= Instructions for the task =
Return every line from the records below with the string "camera".

= Records for processing =
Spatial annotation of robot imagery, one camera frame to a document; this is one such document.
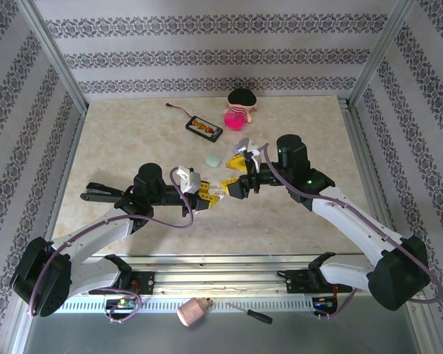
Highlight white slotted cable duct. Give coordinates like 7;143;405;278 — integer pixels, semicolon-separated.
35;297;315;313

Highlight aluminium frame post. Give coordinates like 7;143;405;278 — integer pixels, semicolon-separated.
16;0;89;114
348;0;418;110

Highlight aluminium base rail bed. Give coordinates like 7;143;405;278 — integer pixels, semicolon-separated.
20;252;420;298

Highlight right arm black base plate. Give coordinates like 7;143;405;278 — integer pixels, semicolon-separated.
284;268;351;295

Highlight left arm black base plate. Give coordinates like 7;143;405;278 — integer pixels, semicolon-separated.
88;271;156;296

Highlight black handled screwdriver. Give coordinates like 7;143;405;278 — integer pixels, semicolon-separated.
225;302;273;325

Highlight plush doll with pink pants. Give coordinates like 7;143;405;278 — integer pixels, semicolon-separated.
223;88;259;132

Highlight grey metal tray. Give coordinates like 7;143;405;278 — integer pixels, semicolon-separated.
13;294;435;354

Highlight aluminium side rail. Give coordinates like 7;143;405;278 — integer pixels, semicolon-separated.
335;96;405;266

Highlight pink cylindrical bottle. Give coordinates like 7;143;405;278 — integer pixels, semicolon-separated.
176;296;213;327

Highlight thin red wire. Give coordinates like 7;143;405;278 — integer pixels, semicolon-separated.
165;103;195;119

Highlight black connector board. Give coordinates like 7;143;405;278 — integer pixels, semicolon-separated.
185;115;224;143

...

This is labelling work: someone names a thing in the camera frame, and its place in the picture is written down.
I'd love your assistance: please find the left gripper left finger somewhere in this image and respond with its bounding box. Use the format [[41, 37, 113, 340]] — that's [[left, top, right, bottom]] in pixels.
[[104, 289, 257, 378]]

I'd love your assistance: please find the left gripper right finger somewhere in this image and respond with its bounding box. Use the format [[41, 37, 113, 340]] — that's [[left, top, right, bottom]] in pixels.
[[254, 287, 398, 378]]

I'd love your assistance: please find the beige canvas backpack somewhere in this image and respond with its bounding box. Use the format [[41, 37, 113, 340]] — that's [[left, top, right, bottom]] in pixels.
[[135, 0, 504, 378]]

= Expected answer =
Spatial annotation of robot imagery, one camera frame to a document; this is one such document.
This is labelling work: someone names a thing in the camera frame, and its place in the picture is written down.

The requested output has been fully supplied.